With every word out of their smirking mouths, I can feel the shell of my character cracking.
“Maybe it’s more of an honor to be chosen by someone who doesn’t need you, but wants you anyway,” a different voice says.
The room falls quiet as heads turn Grant’s way, but he keeps his focus on the Fiorellos. “Someone who doesn’t sit around waiting for permission to live her life—that’s a person with stories to tell. I’d consider myself lucky to be the one she wanted to tell them to.”
The silence that follows is stunned on my part, aghast on the Fiorellos’, and holds a mix of approval and confusion from the rest of the table. Grant stutters as he catches himself.
“I … I am lucky, I mean,” he adds. “To be dating someone like that.”
Martin holds up his glass. “Engaged, you mean!”
“Right,” Grant says, his voice laced with self-conscious laughter.
As the table eases into a calmer flow of conversation—the Fiorellos having been properly silenced, eating their dinner with prim faces—Grant drops his head toward mine.
“I’m sorry,” he murmurs. And I don’t think he means for whatever just happened.
“Thank you,” I say. And I don’t mean for the apology.
It’s Rebecca and Nathan who are here tonight, not us. And right now, it feels good to be Rebecca and Nathan. My world won’t collapse if I admit that much. And so, just playing the part, I lean into his warm chest, and he rubs my back gently before settling his arm around me.
But as dinner continues in a pleasant murmur around us and I sink into the ease and comfort of being like this, of feeling his fingers absentmindedly stroking my arm, the pretense slips away.

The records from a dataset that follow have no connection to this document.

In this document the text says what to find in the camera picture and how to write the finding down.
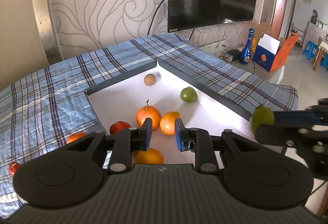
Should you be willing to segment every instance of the plaid fabric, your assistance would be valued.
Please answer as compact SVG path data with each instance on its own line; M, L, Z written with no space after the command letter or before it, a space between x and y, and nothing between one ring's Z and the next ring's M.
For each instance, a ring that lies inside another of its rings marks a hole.
M297 109L297 93L292 86L263 81L173 34L134 39L54 64L0 93L3 218L19 207L9 163L25 163L52 151L64 145L65 138L74 132L99 129L83 91L154 59L172 65L250 112L267 102L273 110Z

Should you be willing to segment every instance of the tiled floor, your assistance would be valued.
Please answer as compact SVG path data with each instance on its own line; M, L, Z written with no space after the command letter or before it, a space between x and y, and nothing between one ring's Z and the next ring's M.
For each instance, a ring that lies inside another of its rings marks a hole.
M312 70L312 63L308 61L298 47L294 47L287 59L284 78L280 84L293 85L298 91L298 109L303 110L307 106L317 104L318 99L328 98L328 71L326 68L318 67L316 71ZM302 161L295 154L295 149L288 149L288 156ZM316 189L323 181L314 180ZM317 213L325 194L327 183L316 191L306 204L306 207L313 213Z

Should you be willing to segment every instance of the red tomato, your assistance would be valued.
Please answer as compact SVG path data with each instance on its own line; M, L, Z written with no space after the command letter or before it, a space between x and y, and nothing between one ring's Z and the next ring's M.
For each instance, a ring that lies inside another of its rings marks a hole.
M113 125L111 125L111 127L109 128L109 133L111 135L115 135L118 134L120 130L122 129L126 129L126 128L130 128L130 124L124 121L118 121L116 123L114 123Z
M81 137L86 136L86 133L83 131L75 132L72 135L68 136L66 139L66 144L69 144L77 139L80 139Z
M21 164L17 163L17 162L11 162L9 164L9 167L8 167L8 171L9 173L14 176L15 173L16 173L16 170L21 166Z

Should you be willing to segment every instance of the blue glass bottle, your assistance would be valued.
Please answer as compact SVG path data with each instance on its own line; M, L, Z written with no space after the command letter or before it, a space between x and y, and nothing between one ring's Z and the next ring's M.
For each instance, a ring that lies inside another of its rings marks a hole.
M251 48L251 43L252 43L254 33L255 33L254 29L249 29L246 46L239 55L239 62L243 65L247 65L251 60L250 48Z

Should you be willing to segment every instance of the swirl patterned wallpaper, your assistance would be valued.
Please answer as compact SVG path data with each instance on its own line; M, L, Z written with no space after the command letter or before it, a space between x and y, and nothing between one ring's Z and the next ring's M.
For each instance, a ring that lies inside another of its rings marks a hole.
M124 42L147 34L161 0L50 0L64 58ZM254 21L259 22L263 0L257 0ZM152 33L167 32L167 0L158 10ZM245 43L250 22L197 28L192 43L201 46L227 39L227 48ZM188 37L191 30L180 32Z

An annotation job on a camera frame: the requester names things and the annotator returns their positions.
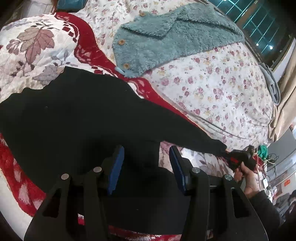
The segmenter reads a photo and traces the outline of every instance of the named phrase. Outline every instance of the teal fleece garment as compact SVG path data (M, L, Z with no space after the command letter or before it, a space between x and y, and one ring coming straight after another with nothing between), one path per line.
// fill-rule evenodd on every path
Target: teal fleece garment
M117 67L126 77L139 77L175 58L244 42L235 23L210 4L192 3L162 15L144 13L122 24L113 40Z

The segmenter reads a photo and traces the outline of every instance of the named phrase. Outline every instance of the orange label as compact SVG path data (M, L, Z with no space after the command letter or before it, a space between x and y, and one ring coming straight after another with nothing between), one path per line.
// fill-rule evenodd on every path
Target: orange label
M287 185L289 185L290 182L291 182L290 179L286 180L286 181L284 182L284 187L287 186Z

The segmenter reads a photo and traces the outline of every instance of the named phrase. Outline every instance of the human hand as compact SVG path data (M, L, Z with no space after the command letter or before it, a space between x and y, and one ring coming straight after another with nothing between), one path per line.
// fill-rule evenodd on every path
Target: human hand
M237 168L234 172L234 180L240 181L245 176L246 179L246 187L244 189L244 194L248 199L252 198L259 192L259 187L256 181L256 176L253 171L247 168L244 163L241 163L240 169Z

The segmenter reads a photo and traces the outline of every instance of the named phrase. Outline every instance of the black sleeve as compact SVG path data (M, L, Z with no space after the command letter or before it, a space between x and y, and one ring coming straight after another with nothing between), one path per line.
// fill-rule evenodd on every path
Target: black sleeve
M267 198L264 191L257 193L253 198L250 199L250 203L254 207L258 214L268 236L271 239L271 233L278 230L281 224L281 217Z

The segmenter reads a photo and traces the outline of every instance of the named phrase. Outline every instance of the silver bolt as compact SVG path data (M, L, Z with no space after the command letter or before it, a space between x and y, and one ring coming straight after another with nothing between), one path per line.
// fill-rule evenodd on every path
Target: silver bolt
M226 174L224 178L228 181L232 180L232 176L230 174Z
M62 178L63 180L66 180L66 179L69 178L69 174L65 173L65 174L63 174L63 175L61 176L61 178Z
M192 168L192 171L193 171L194 173L200 173L200 169L199 169L198 167L193 167L193 168Z
M102 168L101 167L95 167L94 168L94 172L100 172L100 171L102 171Z

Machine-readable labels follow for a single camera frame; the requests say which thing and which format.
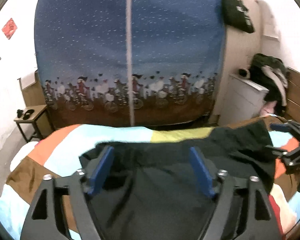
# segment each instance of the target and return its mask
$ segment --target wooden stool
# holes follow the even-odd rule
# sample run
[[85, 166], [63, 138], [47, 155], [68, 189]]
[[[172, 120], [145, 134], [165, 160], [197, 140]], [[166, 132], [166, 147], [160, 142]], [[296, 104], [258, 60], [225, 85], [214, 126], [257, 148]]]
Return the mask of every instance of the wooden stool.
[[[40, 140], [43, 139], [42, 133], [40, 132], [38, 125], [37, 125], [37, 120], [44, 114], [46, 113], [47, 115], [47, 119], [49, 122], [49, 125], [52, 129], [52, 131], [55, 131], [56, 129], [54, 128], [51, 119], [50, 119], [50, 115], [48, 113], [48, 106], [47, 105], [41, 105], [41, 106], [28, 106], [23, 110], [23, 113], [25, 113], [26, 111], [28, 111], [29, 109], [33, 109], [34, 113], [31, 114], [30, 118], [27, 120], [23, 120], [23, 115], [20, 118], [15, 118], [14, 121], [16, 122], [18, 129], [20, 130], [23, 138], [25, 139], [25, 141], [28, 143], [30, 142], [33, 138], [38, 138]], [[23, 132], [22, 128], [20, 127], [21, 123], [31, 123], [33, 128], [34, 128], [34, 133], [31, 135], [31, 137], [29, 139], [27, 139], [25, 133]]]

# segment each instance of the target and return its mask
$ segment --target tote bag
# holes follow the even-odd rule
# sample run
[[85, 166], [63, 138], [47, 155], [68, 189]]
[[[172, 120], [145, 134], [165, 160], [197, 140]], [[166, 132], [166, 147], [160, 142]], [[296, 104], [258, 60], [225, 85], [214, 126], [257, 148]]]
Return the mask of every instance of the tote bag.
[[246, 33], [253, 33], [254, 28], [248, 14], [248, 9], [241, 0], [222, 0], [222, 14], [225, 24], [233, 26]]

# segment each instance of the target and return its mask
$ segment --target concrete floor
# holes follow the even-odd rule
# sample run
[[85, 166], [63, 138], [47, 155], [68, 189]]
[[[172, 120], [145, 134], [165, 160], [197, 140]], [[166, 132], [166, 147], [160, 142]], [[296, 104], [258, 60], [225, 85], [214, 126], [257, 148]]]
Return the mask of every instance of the concrete floor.
[[[29, 138], [34, 132], [33, 128], [29, 124], [22, 124], [22, 129]], [[0, 150], [0, 196], [2, 193], [3, 185], [10, 174], [10, 163], [13, 157], [18, 153], [26, 141], [22, 137], [19, 129], [15, 127], [11, 135], [7, 138], [2, 149]]]

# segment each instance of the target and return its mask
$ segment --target metal bolt
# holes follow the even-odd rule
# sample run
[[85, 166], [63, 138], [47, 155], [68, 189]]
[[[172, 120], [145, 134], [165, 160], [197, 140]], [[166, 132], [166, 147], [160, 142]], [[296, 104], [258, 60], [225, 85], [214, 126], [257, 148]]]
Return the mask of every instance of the metal bolt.
[[253, 181], [253, 182], [258, 182], [259, 178], [257, 176], [251, 176], [250, 180]]
[[225, 171], [225, 170], [219, 170], [218, 171], [219, 176], [227, 176], [227, 174], [228, 174], [228, 171]]
[[84, 175], [84, 170], [83, 169], [78, 169], [77, 172], [79, 173], [79, 175]]
[[51, 174], [46, 174], [43, 176], [43, 180], [50, 180], [52, 179], [52, 175]]

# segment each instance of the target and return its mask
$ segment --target colorful bedding
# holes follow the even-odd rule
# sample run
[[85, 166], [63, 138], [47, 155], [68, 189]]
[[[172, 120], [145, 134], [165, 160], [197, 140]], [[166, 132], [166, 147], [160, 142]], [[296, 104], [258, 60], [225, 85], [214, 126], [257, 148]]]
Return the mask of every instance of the colorful bedding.
[[[265, 123], [280, 122], [275, 117], [266, 117]], [[205, 138], [213, 127], [205, 127], [189, 130], [153, 131], [145, 127], [112, 128], [97, 125], [72, 125], [55, 131], [45, 140], [40, 141], [28, 155], [25, 152], [18, 153], [11, 164], [11, 174], [3, 187], [0, 197], [0, 221], [10, 235], [20, 239], [21, 229], [29, 209], [29, 204], [39, 187], [42, 176], [53, 174], [56, 177], [69, 176], [81, 168], [79, 156], [94, 148], [97, 143], [108, 141], [120, 142], [176, 142], [189, 138]], [[269, 132], [273, 145], [285, 149], [298, 146], [298, 142], [288, 133], [277, 131]], [[290, 181], [298, 180], [297, 177], [285, 178], [284, 166], [278, 161], [276, 165], [275, 183], [283, 190], [283, 197], [274, 187], [271, 195], [279, 206], [280, 220], [283, 232], [287, 232], [300, 217], [299, 194]], [[65, 206], [69, 206], [68, 196], [65, 196]], [[76, 233], [75, 222], [71, 212], [66, 212], [71, 237], [80, 239]]]

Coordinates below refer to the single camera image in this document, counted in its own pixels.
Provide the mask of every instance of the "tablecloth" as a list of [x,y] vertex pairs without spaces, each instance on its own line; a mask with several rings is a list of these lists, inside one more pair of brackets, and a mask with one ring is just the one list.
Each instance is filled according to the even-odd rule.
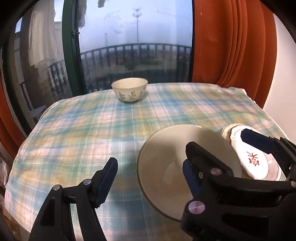
[[[118,160],[117,176],[97,215],[107,240],[191,240],[179,223],[154,211],[137,180],[142,145],[157,130],[192,123],[214,131],[232,123],[252,126],[264,135],[284,133],[238,88],[212,84],[160,83],[147,86],[144,98],[123,103],[113,90],[60,100],[49,107],[14,160],[5,207],[27,231],[54,184],[74,186]],[[76,208],[72,219],[82,240]]]

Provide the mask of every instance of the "plate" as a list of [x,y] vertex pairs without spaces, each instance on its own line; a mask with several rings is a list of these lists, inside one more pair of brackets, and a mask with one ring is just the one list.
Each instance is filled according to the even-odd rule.
[[256,169],[257,167],[259,167],[258,165],[255,165],[255,163],[253,163],[253,162],[255,162],[255,160],[256,160],[256,163],[257,163],[257,160],[259,160],[258,154],[260,154],[261,159],[263,158],[262,159],[263,163],[267,162],[268,168],[267,168],[267,172],[262,172],[262,173],[260,173],[259,176],[254,176],[252,173],[250,173],[250,170],[247,170],[247,166],[245,166],[242,163],[243,178],[253,178],[253,179],[268,180],[268,181],[279,181],[281,178],[282,171],[272,154],[266,154],[264,152],[261,152],[260,150],[254,148],[244,142],[243,142],[243,145],[245,146],[245,148],[252,148],[254,151],[248,151],[250,153],[250,154],[248,154],[247,152],[245,152],[244,150],[242,151],[242,149],[241,149],[240,152],[243,152],[241,155],[239,153],[239,151],[237,150],[237,143],[241,143],[240,132],[245,128],[251,129],[253,131],[260,133],[259,131],[257,131],[256,129],[254,129],[250,126],[236,123],[236,124],[231,124],[231,125],[225,127],[223,129],[223,131],[221,132],[221,136],[231,143],[231,145],[233,146],[233,148],[237,152],[240,159],[243,155],[242,158],[247,160],[247,162],[245,162],[247,165],[251,164],[251,166],[253,166],[253,169]]
[[191,124],[172,125],[154,133],[143,145],[137,165],[138,181],[147,202],[163,216],[180,221],[192,199],[182,172],[185,148],[194,141],[242,177],[237,154],[212,130]]

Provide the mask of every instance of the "curtain fold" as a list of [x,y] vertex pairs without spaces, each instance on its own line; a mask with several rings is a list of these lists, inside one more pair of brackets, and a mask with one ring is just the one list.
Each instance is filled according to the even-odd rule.
[[259,0],[194,0],[192,81],[244,88],[263,107],[276,62],[272,12]]
[[20,129],[17,127],[6,101],[2,77],[0,75],[0,142],[12,158],[15,158],[24,142]]

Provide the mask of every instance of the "stacked plate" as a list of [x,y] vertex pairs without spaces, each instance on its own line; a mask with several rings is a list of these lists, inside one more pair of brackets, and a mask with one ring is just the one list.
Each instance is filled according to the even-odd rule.
[[221,132],[221,136],[231,144],[239,157],[243,170],[242,177],[279,181],[281,178],[281,168],[273,155],[266,154],[243,142],[240,135],[244,129],[250,129],[260,133],[256,129],[243,124],[231,124]]

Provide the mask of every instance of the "light pole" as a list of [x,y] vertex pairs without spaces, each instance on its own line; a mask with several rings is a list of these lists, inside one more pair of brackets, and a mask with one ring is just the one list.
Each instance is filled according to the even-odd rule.
[[141,7],[139,8],[133,8],[134,12],[133,16],[137,18],[137,45],[138,45],[138,55],[139,55],[139,17],[142,16],[142,13],[140,13],[139,11],[141,10]]

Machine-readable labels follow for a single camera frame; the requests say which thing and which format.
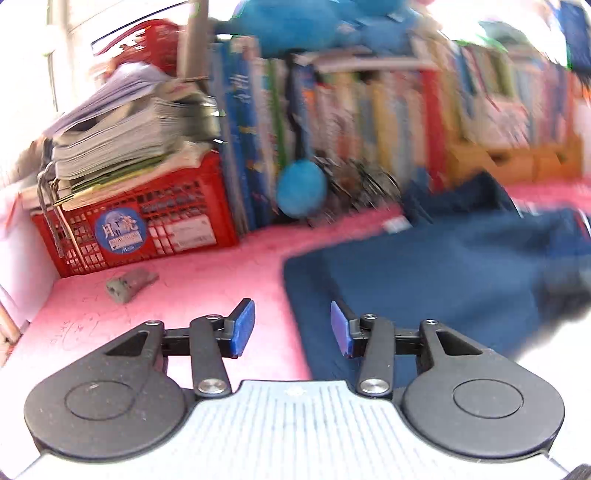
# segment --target white label
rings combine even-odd
[[[209,222],[207,215],[200,215],[174,223],[171,225],[171,230],[173,231],[171,240],[176,251],[217,243],[212,224]]]
[[[412,225],[406,219],[406,217],[400,216],[384,222],[383,227],[388,233],[398,233],[402,232],[403,230],[408,230],[412,227]]]

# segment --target pink surface
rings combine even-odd
[[[14,477],[37,457],[22,416],[24,401],[36,383],[149,319],[163,320],[167,328],[186,327],[204,314],[228,314],[243,297],[250,297],[256,304],[255,329],[244,355],[226,361],[233,388],[248,378],[308,379],[283,289],[283,261],[323,245],[377,233],[382,222],[397,212],[366,212],[314,230],[278,226],[253,233],[234,249],[145,262],[142,266],[160,273],[160,280],[124,306],[108,297],[105,283],[132,266],[59,280],[0,369],[0,468]],[[192,387],[188,358],[171,358],[168,374],[181,386]]]

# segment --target blue cloth
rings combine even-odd
[[[543,322],[589,300],[591,241],[578,212],[520,217],[483,177],[439,200],[415,192],[404,210],[414,227],[289,259],[285,289],[315,380],[352,384],[360,360],[341,356],[330,302],[375,313],[399,327],[437,319],[509,355]],[[415,376],[397,357],[396,386]]]

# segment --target metal screw
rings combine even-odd
[[[359,384],[359,388],[361,388],[364,393],[369,395],[380,395],[384,392],[387,392],[390,388],[390,385],[388,382],[380,378],[368,378]]]
[[[197,388],[202,393],[209,393],[211,395],[219,395],[227,389],[226,382],[219,378],[206,378],[201,380]]]

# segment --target sticker
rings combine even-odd
[[[189,248],[215,245],[216,236],[213,234],[212,224],[207,215],[200,215],[189,220],[183,220],[171,225],[171,238],[176,251]]]
[[[140,249],[146,241],[146,225],[131,208],[117,208],[103,213],[95,225],[99,245],[118,255]]]
[[[400,216],[384,222],[383,227],[388,233],[398,233],[412,228],[412,225],[406,219],[406,217]]]

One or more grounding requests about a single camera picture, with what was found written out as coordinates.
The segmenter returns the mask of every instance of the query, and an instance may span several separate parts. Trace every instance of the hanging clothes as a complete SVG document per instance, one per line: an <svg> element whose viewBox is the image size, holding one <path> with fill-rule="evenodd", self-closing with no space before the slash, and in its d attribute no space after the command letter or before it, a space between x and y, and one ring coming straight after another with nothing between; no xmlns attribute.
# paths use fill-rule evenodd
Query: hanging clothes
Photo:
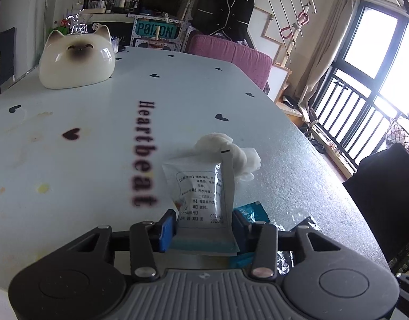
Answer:
<svg viewBox="0 0 409 320"><path fill-rule="evenodd" d="M205 35L222 32L232 41L244 40L255 0L198 0L192 26Z"/></svg>

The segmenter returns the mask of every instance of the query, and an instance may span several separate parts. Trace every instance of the bottle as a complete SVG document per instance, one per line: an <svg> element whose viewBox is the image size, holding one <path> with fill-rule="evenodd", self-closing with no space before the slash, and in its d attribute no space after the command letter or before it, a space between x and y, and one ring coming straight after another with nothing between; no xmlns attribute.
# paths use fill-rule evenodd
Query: bottle
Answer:
<svg viewBox="0 0 409 320"><path fill-rule="evenodd" d="M124 8L125 2L126 2L126 0L120 0L120 4L118 5L118 7Z"/></svg>
<svg viewBox="0 0 409 320"><path fill-rule="evenodd" d="M138 13L138 2L139 0L135 0L135 4L133 5L133 13Z"/></svg>
<svg viewBox="0 0 409 320"><path fill-rule="evenodd" d="M132 0L126 0L126 3L125 3L125 10L126 11L129 11L131 3L132 3Z"/></svg>

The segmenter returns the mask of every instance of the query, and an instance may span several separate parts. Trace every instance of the black cushion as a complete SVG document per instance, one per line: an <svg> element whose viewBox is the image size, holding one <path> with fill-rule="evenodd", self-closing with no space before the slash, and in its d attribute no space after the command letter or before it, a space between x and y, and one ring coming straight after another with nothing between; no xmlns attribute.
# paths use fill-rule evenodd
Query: black cushion
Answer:
<svg viewBox="0 0 409 320"><path fill-rule="evenodd" d="M14 68L15 28L0 32L0 85L15 74Z"/></svg>
<svg viewBox="0 0 409 320"><path fill-rule="evenodd" d="M390 261L409 242L409 153L396 143L363 159L344 186Z"/></svg>

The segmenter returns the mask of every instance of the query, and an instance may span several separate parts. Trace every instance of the license plate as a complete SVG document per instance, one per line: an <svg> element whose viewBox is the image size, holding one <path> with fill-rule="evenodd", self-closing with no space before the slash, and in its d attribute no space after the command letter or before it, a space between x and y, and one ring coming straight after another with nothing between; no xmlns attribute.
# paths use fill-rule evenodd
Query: license plate
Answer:
<svg viewBox="0 0 409 320"><path fill-rule="evenodd" d="M136 34L139 36L155 37L157 26L160 26L159 38L175 39L177 26L167 23L138 20L136 23Z"/></svg>

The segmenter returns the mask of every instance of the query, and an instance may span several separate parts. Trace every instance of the medicine packet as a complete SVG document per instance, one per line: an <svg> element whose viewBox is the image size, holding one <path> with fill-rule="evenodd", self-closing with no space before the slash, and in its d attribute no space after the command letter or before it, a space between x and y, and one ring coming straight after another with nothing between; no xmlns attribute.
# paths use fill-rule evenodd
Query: medicine packet
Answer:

We’ve been in this together about two weeks, a near-constant adrenaline rush with alternating horrors and thrills. But this is new. This is the first time I’ve really felt peaceful. Content. Supported.
And it makes me realize that what I have here—what I really have, under the lies and the aliases, even under the stupid feelings—is a friend.
I don’t know whether that thought warms or breaks my heart.